Lawyers Get Rich While County Goes Broke: Shocking!
The recently litigated AMR lawsuit – where the County lost the (generally speaking) impossible-to-lose Preliminary Injunction – spent $900K in legal fees and then settled, such that we now have the privilege of paying 35% more for ambulance service. This got me to wondering: Who manages our litigation, and what cost-benefit calculus, if any, do they bring to the task?
For complex litigation, and sometimes even not-so-complex litigation, County Counsel (CC) Rachel Van Mullem farms things out. In the AMR case, Hooper, Lundy & Bookman was engaged, and in a baffling case with our Water Districts, we are using the Miliband Water Lawfirm. In the Toro Canyon oil spill the County fought an unfightable Public Record Request made by our own DA. In the end, they couldn’t hide the ball (I could have told them this for free!) and paid $750K in fines. Educated Guess: The $750K fine could have been paid before engaging international mega-firm WilmerHale (for this?) to the shocking tune of $500K. Ultimately, WilmerHale was “out,” and mega-firm Perkins Coie (Huh?) handled the settlement.
Perhaps it’s not fair to Monday Morning Lawyer, but it certainly is fun. For example, last year the County asked for a re-hearing in the Crandall case which held that Federal law reigns supreme and that while Cannabis can be imbibed in CA, it can’t legally be cultivated or transported. In January, the County lost, again – this time before the full appellate court. Fact: Per Crandall, Cannabis licenses violate federal law. Question: Will the County use tax dollars to appeal in an attempt protect to Cannabis/Growers? Let them pay! Wrong!
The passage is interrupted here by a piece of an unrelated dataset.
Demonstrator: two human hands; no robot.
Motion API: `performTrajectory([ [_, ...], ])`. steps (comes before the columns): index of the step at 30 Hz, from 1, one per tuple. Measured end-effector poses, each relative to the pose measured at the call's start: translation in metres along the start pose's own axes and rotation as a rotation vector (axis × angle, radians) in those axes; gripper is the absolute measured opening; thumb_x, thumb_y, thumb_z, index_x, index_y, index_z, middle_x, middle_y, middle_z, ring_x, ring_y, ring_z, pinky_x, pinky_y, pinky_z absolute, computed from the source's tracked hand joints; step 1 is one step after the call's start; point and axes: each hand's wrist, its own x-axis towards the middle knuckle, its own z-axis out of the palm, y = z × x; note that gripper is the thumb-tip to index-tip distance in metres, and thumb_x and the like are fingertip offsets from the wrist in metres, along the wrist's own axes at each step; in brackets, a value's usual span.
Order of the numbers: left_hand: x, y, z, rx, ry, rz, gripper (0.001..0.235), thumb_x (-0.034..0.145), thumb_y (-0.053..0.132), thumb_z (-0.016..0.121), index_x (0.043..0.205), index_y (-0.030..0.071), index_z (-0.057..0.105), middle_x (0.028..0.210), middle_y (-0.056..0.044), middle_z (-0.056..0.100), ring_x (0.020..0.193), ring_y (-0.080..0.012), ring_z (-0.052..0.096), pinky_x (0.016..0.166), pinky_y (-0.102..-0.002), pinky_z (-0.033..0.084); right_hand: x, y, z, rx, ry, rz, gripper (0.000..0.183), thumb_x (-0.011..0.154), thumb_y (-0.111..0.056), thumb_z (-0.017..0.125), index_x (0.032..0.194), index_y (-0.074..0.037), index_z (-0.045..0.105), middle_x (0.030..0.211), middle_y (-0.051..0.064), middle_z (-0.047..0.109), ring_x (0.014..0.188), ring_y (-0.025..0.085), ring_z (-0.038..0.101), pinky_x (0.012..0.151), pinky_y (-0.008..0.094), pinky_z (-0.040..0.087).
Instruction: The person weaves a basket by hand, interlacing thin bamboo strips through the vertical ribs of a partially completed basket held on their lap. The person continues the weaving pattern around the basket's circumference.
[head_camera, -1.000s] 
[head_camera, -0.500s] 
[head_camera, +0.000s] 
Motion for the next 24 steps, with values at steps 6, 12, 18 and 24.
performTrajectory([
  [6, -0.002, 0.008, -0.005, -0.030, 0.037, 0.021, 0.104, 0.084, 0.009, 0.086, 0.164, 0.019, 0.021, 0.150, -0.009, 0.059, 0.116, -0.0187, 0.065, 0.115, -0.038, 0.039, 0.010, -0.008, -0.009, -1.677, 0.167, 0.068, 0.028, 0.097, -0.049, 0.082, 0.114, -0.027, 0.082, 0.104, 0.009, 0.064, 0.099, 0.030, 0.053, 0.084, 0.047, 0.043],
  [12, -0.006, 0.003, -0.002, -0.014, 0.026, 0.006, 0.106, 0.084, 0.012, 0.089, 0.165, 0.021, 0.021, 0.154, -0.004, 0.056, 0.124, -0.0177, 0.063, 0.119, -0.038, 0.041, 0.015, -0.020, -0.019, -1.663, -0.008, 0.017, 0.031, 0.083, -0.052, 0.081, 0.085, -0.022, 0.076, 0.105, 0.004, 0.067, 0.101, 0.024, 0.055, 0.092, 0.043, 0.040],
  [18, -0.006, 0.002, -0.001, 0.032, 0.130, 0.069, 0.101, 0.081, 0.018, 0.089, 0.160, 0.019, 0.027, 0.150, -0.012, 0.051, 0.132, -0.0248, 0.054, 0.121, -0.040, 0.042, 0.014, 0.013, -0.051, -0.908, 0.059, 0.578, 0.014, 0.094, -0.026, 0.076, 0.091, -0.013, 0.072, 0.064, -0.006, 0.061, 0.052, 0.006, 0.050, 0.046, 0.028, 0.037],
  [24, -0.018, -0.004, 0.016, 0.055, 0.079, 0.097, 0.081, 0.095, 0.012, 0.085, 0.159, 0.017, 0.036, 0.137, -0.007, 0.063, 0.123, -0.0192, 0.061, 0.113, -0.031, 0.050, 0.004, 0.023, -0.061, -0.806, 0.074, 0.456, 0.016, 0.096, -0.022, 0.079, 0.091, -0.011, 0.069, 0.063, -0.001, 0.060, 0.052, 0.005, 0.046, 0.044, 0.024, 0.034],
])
Another puzzling case involves the Central Coast Water Authority (CCWA) that represents eight local Water Districts, including Montecito and Carpinteria. CCWA contracts for 100% of the State Water that becomes available to them (47% of our water comes from the State) so, logically, they decide the deal specifics. But with typical hubris, our County – the only one that attempted this across the entire state – tried to inject themselves into the process.
In CCWA’s last round of State Water contract amendments – designed to modernize the antiquated methods used to lease/buy water – the County inserted itself into the ratification process. This was done back in April of 2021, when our Supervisors passed Resolution 21-23 – a resolution which imposed conditions that undermined the very purpose of the amendments. Does the Board ever get legal advice BEFORE making these obviously litigious decisions?
Our Water Districts are independent agencies, yet the County thought they knew “best,” so in 2021 CCWA sued. Shocking Fact: In 2023, the County quietly rescinded their silly Resolution but – incredibly – never pursued a settlement. Now, the litigation – and what I’m guessing are $800K in fees – marches forward; because the districts believe the County will try to interfere in the future. And, of course, Water Districts are making their wealthy lawyers even wealthier (Yes, costs are passed on to us!) and the County is doing what it does best – overseeing needless and very costly litigation. Question: Does the County do anything that remotely resembles a cost benefit litigation analysis? What are they seeking?
Much like the heavy-handed culture that defines P&D, it seems to at least a few that a similar philosophy exists in our CC department. Fighting our own DA, battling our Water Districts, getting embarrassed by AMR, and using resident tax dollars to preserve Cannabis profits for 70 Growers. Well, let’s just say these are questionable decisions. In the end, this is not all about Ms. Van Mullem. It’s about how our Board manages CC. Advice: Spend less on globally expensive lawyers and loss-leader litigation and more on what ails us!